■ TASK GOAL ■
Starting at the line that holds "(51, 150) to (306, 137): 47" and stopping at the line that holds "Room frame (metres): origin", restate the records below word for word, with both of those lines included.

■ ■ ■ ■

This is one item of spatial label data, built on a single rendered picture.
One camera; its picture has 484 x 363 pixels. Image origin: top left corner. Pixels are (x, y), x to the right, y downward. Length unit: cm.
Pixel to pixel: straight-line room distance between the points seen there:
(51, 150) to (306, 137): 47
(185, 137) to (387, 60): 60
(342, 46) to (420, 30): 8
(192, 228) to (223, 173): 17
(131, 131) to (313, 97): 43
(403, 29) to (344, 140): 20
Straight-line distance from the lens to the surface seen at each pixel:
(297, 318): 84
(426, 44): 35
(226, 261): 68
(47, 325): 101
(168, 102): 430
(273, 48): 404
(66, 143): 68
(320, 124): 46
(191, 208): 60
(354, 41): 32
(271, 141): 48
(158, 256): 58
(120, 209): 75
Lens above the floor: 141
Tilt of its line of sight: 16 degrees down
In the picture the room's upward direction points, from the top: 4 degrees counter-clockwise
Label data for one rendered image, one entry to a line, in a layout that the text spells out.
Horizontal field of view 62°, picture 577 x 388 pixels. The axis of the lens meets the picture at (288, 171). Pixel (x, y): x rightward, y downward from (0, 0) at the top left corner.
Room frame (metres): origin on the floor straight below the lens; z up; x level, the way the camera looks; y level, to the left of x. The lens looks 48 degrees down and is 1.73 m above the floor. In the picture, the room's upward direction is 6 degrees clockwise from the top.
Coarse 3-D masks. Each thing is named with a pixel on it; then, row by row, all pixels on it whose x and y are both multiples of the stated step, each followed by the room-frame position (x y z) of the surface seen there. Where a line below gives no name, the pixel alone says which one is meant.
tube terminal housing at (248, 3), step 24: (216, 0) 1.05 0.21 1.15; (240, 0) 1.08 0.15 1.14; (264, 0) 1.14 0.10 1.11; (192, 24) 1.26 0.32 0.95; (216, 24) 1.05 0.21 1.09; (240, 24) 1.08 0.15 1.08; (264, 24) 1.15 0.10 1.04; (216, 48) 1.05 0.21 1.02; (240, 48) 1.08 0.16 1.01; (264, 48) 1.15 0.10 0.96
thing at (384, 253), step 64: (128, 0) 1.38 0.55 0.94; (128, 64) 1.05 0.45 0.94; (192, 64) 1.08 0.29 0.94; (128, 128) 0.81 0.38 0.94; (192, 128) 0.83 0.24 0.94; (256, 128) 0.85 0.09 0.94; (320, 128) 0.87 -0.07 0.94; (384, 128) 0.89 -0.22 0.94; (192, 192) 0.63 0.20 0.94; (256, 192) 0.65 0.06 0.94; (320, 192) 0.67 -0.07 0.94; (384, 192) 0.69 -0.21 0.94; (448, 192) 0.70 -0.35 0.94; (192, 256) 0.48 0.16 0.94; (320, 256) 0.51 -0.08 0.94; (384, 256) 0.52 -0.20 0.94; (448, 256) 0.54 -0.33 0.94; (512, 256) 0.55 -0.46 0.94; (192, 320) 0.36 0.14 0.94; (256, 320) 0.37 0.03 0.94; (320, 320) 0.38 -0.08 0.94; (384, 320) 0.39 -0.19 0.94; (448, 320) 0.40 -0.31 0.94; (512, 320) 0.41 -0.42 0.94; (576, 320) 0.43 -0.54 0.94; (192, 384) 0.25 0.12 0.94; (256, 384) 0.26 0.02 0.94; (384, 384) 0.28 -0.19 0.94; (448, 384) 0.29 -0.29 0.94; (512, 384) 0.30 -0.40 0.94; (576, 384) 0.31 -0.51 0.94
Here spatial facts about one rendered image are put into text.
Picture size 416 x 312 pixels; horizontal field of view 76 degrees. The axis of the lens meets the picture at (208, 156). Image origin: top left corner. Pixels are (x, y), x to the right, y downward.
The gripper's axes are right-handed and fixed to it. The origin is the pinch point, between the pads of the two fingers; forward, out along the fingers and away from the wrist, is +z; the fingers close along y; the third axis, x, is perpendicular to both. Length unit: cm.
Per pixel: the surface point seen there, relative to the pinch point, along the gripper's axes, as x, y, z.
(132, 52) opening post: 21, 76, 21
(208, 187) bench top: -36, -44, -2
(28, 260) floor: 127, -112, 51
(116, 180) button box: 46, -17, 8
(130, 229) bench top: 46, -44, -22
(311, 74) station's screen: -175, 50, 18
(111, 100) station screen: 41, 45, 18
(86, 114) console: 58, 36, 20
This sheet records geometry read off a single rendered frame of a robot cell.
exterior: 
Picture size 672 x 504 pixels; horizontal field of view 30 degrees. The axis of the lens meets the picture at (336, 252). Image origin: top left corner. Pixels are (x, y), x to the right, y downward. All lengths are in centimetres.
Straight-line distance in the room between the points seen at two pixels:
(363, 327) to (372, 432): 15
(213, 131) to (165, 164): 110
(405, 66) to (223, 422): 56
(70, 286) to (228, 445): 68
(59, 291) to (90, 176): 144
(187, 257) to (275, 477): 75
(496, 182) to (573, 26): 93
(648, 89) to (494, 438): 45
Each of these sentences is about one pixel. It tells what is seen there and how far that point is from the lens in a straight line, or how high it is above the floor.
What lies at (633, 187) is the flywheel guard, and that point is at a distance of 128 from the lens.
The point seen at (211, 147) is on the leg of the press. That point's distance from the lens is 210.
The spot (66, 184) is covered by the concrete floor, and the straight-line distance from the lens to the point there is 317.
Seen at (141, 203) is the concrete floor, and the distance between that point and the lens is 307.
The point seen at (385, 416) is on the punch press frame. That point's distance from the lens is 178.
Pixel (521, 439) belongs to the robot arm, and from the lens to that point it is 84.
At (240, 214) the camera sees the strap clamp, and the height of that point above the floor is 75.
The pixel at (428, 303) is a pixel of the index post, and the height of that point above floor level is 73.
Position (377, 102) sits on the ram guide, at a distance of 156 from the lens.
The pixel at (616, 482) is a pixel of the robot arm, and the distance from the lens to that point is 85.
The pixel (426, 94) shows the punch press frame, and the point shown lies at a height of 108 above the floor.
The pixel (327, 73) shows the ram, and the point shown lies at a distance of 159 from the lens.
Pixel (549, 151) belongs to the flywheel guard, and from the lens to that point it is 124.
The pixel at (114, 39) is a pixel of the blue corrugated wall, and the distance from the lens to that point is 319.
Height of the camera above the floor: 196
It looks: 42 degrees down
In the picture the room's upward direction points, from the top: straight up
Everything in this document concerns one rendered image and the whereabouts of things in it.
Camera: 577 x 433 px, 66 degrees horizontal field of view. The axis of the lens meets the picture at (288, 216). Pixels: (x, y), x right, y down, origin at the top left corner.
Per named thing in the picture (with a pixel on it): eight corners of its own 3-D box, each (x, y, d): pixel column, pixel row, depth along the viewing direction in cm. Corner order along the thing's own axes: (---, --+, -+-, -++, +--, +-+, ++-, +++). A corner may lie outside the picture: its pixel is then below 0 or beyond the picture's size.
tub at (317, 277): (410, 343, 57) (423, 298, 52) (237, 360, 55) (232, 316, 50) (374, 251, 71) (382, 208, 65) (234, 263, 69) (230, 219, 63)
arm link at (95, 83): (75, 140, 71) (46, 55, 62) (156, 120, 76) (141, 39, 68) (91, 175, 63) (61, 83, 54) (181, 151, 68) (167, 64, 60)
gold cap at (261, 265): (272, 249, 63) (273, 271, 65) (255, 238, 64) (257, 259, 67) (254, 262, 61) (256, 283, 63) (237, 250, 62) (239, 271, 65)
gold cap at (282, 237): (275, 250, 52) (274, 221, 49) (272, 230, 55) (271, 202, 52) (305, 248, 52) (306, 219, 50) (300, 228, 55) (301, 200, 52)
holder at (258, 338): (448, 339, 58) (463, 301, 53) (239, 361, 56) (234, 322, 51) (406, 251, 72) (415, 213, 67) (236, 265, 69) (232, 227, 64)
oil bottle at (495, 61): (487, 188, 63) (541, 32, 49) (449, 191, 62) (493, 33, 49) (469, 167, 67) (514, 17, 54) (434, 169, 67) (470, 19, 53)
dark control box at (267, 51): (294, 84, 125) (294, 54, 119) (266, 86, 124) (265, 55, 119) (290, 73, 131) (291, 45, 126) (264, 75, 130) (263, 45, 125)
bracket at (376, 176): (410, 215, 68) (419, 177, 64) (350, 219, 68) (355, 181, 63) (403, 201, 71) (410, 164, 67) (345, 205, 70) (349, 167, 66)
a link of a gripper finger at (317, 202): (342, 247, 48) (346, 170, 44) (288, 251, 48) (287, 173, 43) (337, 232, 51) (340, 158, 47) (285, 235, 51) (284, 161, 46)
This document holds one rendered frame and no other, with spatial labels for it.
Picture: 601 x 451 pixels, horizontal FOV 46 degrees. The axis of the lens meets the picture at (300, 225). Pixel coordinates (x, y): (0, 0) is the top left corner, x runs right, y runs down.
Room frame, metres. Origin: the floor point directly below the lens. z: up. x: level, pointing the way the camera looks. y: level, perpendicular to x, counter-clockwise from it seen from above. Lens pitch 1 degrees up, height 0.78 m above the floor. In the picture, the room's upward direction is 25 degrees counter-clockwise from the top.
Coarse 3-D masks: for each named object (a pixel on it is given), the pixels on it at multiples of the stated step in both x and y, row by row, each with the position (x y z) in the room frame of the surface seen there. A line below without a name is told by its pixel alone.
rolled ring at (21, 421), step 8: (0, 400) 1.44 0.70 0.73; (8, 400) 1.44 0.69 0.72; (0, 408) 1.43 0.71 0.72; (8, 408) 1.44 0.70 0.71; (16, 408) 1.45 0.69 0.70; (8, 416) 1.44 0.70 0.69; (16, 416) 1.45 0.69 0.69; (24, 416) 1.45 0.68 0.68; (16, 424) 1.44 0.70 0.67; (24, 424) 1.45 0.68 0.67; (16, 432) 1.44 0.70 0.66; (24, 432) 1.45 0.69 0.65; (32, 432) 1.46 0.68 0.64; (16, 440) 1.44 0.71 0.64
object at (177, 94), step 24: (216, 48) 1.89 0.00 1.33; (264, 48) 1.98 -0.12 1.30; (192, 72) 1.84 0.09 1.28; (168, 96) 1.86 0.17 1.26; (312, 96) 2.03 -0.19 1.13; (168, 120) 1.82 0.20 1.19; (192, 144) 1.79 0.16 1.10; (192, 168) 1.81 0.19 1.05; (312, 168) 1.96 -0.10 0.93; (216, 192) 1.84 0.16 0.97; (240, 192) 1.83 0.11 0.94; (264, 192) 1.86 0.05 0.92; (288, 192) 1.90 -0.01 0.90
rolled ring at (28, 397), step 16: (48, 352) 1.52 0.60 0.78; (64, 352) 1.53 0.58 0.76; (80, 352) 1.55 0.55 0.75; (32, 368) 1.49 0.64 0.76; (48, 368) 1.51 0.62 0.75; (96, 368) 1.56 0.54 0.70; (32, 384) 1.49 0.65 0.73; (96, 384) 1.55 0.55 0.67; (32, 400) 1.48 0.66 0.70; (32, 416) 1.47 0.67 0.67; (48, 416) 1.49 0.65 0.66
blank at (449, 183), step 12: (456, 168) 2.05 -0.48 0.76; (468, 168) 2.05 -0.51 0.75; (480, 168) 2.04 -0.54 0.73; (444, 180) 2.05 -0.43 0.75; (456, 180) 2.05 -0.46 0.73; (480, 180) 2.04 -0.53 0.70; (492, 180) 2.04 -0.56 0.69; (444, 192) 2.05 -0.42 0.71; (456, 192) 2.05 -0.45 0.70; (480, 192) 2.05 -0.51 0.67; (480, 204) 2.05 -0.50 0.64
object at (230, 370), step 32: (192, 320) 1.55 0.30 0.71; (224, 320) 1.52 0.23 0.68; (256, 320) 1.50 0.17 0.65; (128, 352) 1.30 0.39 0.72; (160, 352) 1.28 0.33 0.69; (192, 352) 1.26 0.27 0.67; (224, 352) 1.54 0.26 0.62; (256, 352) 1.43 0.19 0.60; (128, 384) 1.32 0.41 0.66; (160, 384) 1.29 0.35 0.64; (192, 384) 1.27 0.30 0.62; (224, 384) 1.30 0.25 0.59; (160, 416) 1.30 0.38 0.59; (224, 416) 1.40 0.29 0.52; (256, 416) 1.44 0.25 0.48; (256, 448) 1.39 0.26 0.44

■ ■ ■ ■

■ EXPECTED ANSWER ■
(51, 150) to (306, 137): 47
(185, 137) to (387, 60): 60
(342, 46) to (420, 30): 8
(192, 228) to (223, 173): 17
(131, 131) to (313, 97): 43
(403, 29) to (344, 140): 20
Straight-line distance from the lens to the surface seen at each pixel:
(297, 318): 84
(426, 44): 35
(226, 261): 68
(47, 325): 101
(168, 102): 430
(273, 48): 404
(66, 143): 68
(320, 124): 46
(191, 208): 60
(354, 41): 32
(271, 141): 48
(158, 256): 58
(120, 209): 75
Lens above the floor: 141
Tilt of its line of sight: 16 degrees down
In the picture the room's upward direction points, from the top: 4 degrees counter-clockwise
Label data for one rendered image, one entry to a line, in a layout that the text spells out.
Horizontal field of view 62°, picture 577 x 388 pixels. The axis of the lens meets the picture at (288, 171). Pixel (x, y): x rightward, y downward from (0, 0) at the top left corner.
Room frame (metres): origin on the floor straight below the lens; z up; x level, the way the camera looks; y level, to the left of x. The lens looks 48 degrees down and is 1.73 m above the floor. In the picture, the room's upward direction is 6 degrees clockwise from the top.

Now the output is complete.